One year ago today, the Durbin Amendment to the Dodd-Frank Wall Street Reform and Consumer Protection Act went into effect. Designed to protect consumers from high fees on debit card transactions, the new rules inadvertently put an end to free checking as we knew it.
After the new rules kicked in, the banks started looking for ways to make up for the lost revenue, experimenting with $5 monthly changes on low balance checking accounts and other maintenance fees.
In honor of this inauspicious anniversary, John Berlau of the Competitive Enterprise Institute writes:
According to the just-released annual survey of Bankrate.com, only 39 percent of banks offer free non-interest checking accounts with no minimum balance, down from 45 percent last year. As the Huffington Post puts it, "If free checking accounts were animals, they'd be on the World Wildlife Fund's list of endangered species."

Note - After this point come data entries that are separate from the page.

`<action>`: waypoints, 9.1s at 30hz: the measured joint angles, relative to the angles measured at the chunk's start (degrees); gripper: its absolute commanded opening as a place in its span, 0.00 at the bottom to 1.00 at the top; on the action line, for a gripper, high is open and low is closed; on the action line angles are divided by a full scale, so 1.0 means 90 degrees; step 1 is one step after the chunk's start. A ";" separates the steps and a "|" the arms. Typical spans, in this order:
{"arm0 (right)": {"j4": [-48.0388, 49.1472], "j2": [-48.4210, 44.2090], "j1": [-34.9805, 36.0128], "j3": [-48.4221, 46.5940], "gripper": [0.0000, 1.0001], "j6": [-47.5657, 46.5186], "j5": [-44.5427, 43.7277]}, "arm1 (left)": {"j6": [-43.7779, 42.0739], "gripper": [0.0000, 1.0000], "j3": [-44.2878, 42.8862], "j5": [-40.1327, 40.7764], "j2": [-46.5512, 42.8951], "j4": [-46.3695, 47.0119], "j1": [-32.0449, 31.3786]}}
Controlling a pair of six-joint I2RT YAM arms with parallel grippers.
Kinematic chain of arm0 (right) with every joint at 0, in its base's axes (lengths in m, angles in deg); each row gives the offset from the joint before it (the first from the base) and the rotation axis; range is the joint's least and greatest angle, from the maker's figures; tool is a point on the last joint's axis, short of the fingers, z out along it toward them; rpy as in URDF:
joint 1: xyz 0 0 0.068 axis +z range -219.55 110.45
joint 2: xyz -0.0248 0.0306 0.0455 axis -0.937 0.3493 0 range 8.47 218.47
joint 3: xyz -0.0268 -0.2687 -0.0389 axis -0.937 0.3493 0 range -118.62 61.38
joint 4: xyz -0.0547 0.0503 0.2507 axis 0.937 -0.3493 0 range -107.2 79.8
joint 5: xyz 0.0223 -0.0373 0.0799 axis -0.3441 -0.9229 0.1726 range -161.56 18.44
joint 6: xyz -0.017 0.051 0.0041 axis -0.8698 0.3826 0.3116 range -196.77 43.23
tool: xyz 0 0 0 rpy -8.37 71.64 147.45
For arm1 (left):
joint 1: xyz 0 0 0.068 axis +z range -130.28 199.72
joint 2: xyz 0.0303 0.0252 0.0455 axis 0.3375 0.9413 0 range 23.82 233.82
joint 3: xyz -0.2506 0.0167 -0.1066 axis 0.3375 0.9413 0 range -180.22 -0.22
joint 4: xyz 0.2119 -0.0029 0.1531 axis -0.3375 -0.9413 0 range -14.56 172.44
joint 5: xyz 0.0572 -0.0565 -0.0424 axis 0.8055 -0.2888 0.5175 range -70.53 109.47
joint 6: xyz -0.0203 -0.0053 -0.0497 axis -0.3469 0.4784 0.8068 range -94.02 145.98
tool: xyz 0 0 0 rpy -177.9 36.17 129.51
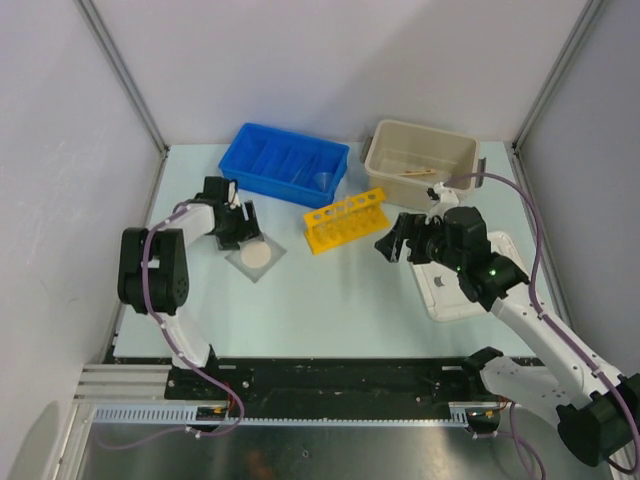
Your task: Organize the chemistry lab equipment
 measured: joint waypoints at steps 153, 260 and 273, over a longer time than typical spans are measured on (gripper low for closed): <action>0.6382 0.5724 0.0056 0.1287 0.52 0.2397 0.3820 | 0.2220 0.23 0.3036 -0.1178 -0.1664 0.2008 -0.3167; -0.0814 -0.0384 -0.0228 -0.0913 0.99 -0.0364 -0.0121 | 0.0653 0.66 -0.0617 0.2081 -0.0957 -0.0539 0.2463; -0.0614 -0.0257 -0.0223 -0.0782 0.99 -0.0355 -0.0143 | 0.0663 0.52 -0.1088 0.1469 0.0590 -0.0563 0.2849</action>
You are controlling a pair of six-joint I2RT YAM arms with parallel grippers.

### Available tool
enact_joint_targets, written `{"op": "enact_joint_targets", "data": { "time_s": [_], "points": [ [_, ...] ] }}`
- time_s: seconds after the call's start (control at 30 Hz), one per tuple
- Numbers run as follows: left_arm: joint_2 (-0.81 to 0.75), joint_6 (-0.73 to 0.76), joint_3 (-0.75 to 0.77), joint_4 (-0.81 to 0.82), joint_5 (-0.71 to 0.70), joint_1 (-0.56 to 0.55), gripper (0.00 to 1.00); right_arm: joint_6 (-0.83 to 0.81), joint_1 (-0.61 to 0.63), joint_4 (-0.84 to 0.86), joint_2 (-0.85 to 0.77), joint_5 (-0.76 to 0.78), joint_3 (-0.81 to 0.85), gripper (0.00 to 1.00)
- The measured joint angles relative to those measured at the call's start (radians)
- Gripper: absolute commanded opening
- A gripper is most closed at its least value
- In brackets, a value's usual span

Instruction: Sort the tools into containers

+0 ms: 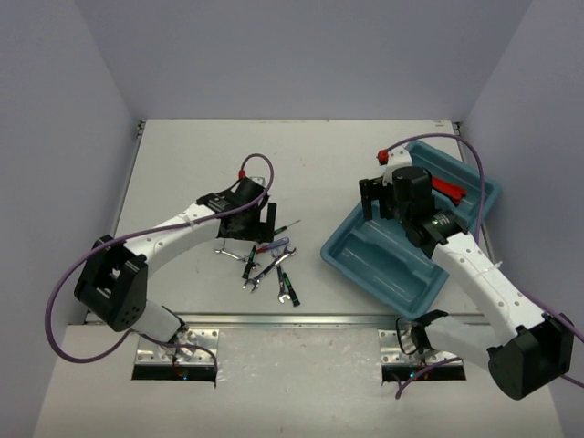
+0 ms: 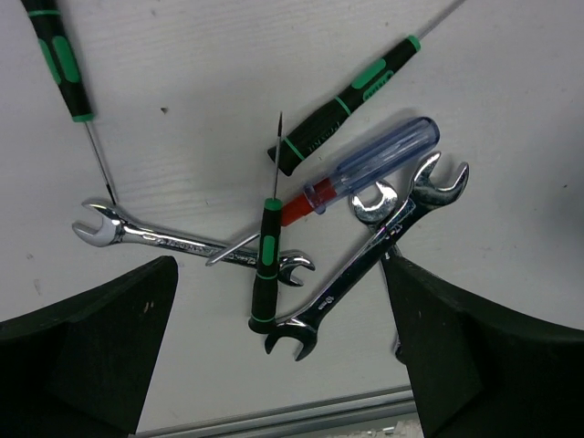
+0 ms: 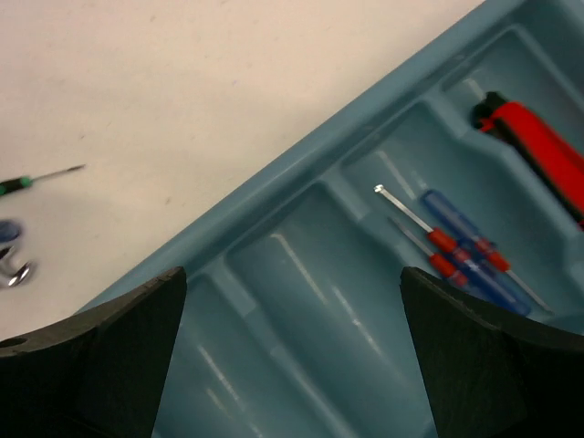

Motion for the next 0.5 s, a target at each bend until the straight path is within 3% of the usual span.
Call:
{"op": "enact_joint_targets", "data": {
  "time_s": [0.13,0.5],
  "points": [
    [0.061,0.054,0.032,-0.022,0.033,-0.040,0.74,0.063,0.000,-0.011,-0.049,-0.085,-0.068,0.99],
    [0.166,0.183,0.137,-0.034,0.119,-0.058,0.61,0.079,0.001,0.029,-0.157,-0.164,-0.105,0.98]
  ]
}}
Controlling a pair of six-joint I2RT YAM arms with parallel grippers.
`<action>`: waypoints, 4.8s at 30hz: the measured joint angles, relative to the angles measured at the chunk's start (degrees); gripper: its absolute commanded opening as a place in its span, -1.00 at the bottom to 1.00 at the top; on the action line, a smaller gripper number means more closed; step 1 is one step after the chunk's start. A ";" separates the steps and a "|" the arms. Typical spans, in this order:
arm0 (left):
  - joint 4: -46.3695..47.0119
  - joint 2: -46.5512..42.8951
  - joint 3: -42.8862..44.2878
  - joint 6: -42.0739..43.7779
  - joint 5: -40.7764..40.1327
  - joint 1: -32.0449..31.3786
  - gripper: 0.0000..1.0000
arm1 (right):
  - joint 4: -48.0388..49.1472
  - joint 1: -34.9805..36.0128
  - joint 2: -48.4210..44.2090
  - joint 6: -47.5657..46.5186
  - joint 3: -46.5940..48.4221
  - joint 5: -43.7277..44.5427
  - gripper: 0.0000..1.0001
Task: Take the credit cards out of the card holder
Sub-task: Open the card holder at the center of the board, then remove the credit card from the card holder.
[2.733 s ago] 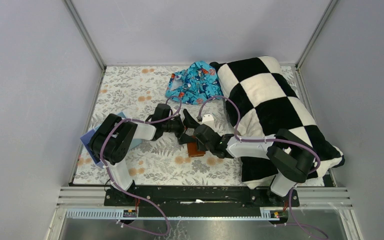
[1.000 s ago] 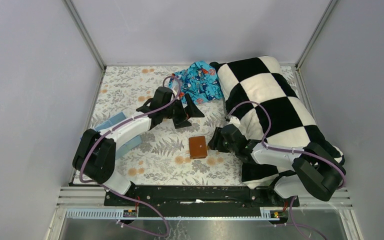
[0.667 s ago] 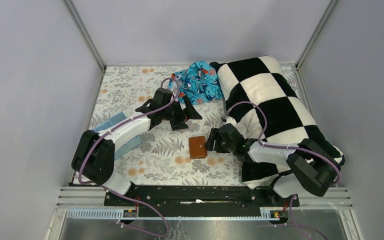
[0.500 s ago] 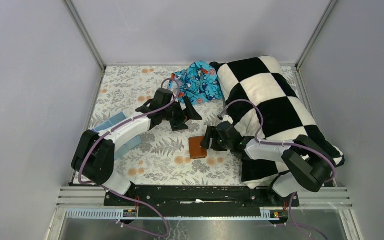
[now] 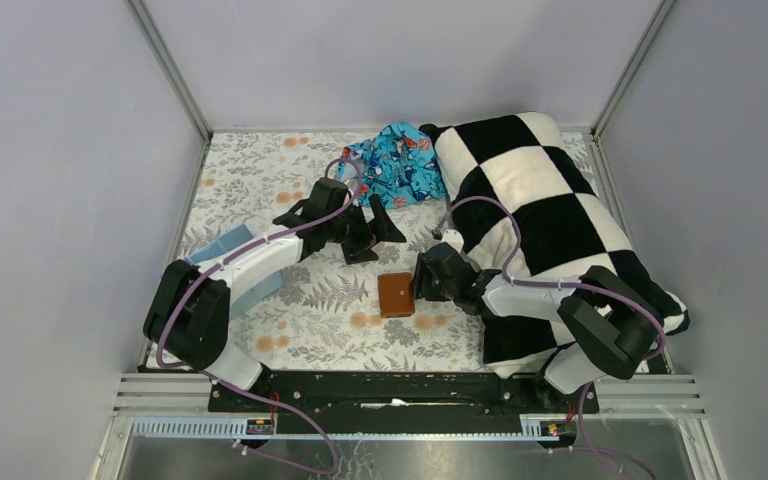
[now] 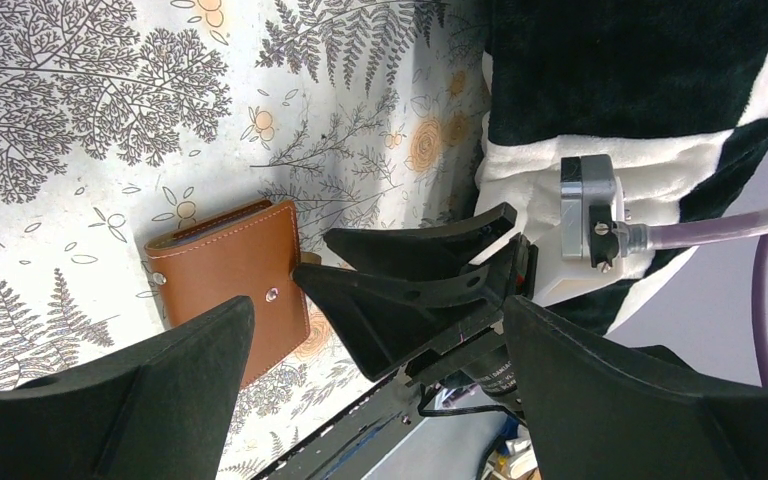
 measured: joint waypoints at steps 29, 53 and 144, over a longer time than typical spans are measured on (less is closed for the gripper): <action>-4.55 -2.69 -0.22 3.54 -0.92 5.01 0.97 | -8.09 0.70 -8.44 -7.58 7.69 -6.08 -1.00; 3.10 -9.25 -7.32 2.56 3.61 6.27 0.97 | -9.70 1.62 -4.94 -7.23 11.26 -11.56 -1.00; 6.91 5.03 -6.88 0.20 10.97 5.77 0.98 | -4.33 0.26 -8.07 -2.36 2.47 -11.93 -0.60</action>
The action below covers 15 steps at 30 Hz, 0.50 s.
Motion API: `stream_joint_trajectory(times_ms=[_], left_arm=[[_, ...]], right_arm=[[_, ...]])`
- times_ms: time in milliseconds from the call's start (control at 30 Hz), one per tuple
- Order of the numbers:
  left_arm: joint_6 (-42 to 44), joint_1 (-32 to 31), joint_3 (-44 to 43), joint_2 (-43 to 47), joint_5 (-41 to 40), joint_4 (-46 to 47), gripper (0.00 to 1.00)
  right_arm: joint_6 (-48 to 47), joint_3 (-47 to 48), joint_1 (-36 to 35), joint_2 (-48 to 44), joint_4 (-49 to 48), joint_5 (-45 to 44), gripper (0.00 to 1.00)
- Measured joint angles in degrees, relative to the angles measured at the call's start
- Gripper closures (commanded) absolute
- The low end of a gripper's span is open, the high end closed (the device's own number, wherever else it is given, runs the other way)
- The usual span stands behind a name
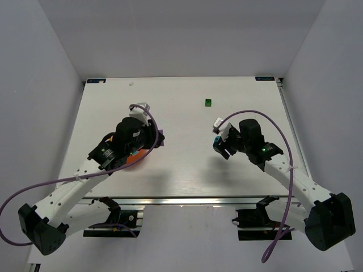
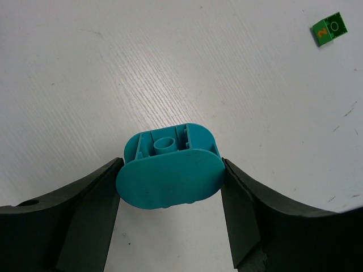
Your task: Sort the legos into containers by color
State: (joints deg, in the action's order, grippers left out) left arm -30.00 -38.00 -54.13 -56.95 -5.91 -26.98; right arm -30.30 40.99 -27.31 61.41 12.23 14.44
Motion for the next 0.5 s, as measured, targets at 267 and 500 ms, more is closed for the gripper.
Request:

The results of this legislation (and the Federal Reserve rules it authorized) have made some responsible checking account holders pretty darned unhappy. But that hasn't stopped lawmakers and regulators from looking into putting the same kinds of caps and fee restrictions on credit cards as well. And then that happens, customers on the bottom end of the scale can look forward to bigger annual fees and fewer rewards points or frequent flyer miles. All of which compels us to say one more time: You Can't Call It an Unintended Consequence if You Knew It Was Going to Happen.